● **Problem to solve**
Return, word for word, only the lines of the data below that lie between the line with "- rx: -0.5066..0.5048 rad" and the line with "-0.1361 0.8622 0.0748", those two lines included.
- Opening Delimiter -
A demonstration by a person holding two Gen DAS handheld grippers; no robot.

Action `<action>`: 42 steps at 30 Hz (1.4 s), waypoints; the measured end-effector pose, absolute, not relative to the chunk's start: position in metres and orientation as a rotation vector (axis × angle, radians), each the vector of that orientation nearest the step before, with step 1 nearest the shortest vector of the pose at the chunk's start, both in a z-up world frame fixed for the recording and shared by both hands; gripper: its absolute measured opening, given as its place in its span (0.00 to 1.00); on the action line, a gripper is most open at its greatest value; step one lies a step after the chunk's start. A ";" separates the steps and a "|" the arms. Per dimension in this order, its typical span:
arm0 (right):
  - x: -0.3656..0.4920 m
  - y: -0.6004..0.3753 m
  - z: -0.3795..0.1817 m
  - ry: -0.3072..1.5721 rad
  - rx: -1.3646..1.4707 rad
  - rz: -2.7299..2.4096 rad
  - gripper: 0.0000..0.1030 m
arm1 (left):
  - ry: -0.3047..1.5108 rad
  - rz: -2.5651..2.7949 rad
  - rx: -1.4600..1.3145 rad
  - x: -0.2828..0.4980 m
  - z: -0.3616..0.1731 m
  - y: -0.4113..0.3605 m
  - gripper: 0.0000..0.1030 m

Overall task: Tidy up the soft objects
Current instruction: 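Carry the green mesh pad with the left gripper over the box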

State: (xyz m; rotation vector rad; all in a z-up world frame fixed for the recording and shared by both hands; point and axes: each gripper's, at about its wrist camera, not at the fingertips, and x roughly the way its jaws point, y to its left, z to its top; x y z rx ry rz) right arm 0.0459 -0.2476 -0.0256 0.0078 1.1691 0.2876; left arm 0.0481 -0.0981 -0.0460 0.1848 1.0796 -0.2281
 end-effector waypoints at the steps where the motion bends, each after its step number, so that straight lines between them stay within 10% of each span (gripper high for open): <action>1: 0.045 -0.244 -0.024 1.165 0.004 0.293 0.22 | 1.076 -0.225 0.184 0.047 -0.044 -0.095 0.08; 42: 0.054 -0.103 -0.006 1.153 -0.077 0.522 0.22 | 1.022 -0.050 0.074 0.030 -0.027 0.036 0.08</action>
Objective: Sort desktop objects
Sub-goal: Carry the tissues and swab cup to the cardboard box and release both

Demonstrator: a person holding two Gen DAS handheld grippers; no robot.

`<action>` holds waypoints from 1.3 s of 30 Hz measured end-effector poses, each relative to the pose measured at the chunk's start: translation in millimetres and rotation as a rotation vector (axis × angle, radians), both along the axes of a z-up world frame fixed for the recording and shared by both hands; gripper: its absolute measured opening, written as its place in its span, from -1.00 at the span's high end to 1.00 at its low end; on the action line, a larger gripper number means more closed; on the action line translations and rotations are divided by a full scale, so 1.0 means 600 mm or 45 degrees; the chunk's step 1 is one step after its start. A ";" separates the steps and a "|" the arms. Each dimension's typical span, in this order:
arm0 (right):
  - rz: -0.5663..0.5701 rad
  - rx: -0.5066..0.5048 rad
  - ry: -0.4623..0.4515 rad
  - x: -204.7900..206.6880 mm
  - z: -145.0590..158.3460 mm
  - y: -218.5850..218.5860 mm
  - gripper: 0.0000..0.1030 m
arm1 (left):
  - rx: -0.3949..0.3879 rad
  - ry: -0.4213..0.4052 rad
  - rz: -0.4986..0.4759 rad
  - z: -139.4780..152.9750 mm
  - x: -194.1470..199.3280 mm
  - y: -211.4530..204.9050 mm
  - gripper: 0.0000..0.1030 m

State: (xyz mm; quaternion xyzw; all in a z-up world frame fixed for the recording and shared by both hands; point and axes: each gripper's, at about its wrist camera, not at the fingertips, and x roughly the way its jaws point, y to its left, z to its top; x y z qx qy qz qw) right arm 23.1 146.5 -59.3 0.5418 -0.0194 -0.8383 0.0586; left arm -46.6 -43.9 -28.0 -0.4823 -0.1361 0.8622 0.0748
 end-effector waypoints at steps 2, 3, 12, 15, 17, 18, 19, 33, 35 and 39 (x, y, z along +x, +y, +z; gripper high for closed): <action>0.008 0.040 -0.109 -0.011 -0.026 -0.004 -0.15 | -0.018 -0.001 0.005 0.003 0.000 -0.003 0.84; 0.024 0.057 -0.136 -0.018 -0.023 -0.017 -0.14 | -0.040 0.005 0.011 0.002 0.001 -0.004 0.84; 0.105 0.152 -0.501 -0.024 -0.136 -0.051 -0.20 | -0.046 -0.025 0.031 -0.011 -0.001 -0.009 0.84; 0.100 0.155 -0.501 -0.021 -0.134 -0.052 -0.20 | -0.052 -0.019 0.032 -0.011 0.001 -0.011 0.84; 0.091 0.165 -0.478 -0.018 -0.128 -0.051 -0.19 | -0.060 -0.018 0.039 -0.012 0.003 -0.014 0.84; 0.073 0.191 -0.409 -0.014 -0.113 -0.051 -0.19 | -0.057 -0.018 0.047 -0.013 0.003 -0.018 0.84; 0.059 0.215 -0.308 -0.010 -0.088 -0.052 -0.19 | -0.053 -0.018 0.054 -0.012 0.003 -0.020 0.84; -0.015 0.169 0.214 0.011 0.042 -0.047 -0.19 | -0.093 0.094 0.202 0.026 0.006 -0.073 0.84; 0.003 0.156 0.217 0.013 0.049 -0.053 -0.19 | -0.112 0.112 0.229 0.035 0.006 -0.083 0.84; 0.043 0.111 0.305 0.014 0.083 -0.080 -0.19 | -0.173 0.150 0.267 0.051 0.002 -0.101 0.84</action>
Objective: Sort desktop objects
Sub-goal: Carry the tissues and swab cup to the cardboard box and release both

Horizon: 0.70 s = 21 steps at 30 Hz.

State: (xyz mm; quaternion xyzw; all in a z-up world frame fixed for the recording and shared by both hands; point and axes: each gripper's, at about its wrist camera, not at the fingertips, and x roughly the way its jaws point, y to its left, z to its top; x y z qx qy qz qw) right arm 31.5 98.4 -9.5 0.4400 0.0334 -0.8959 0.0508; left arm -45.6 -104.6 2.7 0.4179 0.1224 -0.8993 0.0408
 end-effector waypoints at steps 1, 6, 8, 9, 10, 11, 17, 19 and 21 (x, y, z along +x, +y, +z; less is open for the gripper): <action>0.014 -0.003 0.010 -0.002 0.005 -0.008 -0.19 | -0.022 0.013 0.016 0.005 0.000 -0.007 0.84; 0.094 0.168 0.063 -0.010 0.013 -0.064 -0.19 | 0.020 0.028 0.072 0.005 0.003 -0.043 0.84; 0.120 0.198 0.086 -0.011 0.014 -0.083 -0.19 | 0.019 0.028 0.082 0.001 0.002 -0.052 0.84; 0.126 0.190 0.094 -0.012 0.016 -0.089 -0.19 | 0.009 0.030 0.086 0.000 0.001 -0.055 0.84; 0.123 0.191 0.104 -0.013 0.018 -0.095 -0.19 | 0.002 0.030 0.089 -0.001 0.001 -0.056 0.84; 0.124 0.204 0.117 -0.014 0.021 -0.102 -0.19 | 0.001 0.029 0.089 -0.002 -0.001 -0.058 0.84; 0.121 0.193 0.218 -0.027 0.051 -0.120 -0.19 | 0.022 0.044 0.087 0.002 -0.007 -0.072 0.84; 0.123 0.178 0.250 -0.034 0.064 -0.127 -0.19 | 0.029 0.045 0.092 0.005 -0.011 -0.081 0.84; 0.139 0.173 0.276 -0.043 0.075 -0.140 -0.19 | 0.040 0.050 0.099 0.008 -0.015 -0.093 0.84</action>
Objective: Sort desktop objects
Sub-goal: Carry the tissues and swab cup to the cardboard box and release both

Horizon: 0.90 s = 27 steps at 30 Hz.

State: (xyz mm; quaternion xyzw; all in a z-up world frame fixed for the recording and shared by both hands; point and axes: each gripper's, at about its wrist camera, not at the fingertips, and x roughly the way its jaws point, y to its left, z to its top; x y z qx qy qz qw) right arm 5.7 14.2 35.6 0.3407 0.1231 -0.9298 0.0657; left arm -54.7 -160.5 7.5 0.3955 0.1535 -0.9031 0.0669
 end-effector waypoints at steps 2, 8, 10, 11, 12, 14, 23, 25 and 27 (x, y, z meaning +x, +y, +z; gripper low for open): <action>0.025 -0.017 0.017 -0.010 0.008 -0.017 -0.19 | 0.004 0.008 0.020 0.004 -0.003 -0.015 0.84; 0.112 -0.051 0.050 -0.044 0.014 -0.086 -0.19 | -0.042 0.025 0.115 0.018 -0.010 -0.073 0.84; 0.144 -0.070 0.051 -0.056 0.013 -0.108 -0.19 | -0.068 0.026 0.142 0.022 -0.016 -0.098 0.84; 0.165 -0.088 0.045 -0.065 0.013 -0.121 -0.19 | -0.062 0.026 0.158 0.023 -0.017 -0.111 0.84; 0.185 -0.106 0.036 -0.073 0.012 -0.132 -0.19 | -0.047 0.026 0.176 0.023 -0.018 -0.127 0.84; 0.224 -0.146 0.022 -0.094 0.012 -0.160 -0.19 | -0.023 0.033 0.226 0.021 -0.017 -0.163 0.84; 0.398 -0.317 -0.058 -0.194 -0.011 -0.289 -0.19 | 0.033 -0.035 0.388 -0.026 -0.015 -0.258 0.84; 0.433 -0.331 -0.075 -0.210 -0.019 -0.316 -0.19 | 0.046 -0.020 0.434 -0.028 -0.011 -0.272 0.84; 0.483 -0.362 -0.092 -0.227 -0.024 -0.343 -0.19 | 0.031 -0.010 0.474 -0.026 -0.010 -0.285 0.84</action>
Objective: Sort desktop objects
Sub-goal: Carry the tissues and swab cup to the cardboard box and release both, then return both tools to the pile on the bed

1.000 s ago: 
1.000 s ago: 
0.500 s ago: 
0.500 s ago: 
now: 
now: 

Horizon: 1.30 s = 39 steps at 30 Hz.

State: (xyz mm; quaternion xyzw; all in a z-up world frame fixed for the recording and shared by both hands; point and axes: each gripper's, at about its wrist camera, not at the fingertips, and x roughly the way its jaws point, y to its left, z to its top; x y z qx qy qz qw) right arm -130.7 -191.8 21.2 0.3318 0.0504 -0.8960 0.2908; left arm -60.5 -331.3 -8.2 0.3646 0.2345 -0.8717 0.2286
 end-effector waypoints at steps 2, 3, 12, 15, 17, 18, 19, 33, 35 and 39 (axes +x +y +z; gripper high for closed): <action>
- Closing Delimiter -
● **Solution below**
  - rx: -0.5066..0.5048 rad
  - ry: -0.4623..0.4515 rad
  - x: -204.7900..206.6880 mm
  - z: -145.0590..158.3460 mm
  - y: -218.5850..218.5860 mm
  - gripper: 0.0000..0.1030 m
arm1 (left):
  - rx: -0.3949..0.3879 rad
  - ry: -0.4213..0.4052 rad
  - rz: -0.4986..0.4759 rad
  - z: -139.4780..152.9750 mm
  - x: -194.1470..199.3280 mm
  - y: -211.4530..204.9050 mm
  - gripper: 0.0000..0.1030 m

State: (xyz mm; quaternion xyzw; all in a z-up world frame fixed for the recording and shared by both hands; point and axes: each gripper's, at about its wrist camera, not at the fingertips, and x roughly the way its jaws point, y to its left, z to its top; x y z qx qy qz qw) right arm 23.1 146.5 -59.3 0.5418 -0.0194 -0.8383 0.0586; left arm -46.6 -43.9 -28.0 -0.4823 -0.1361 0.8622 0.0748

Nothing further is needed for the exercise.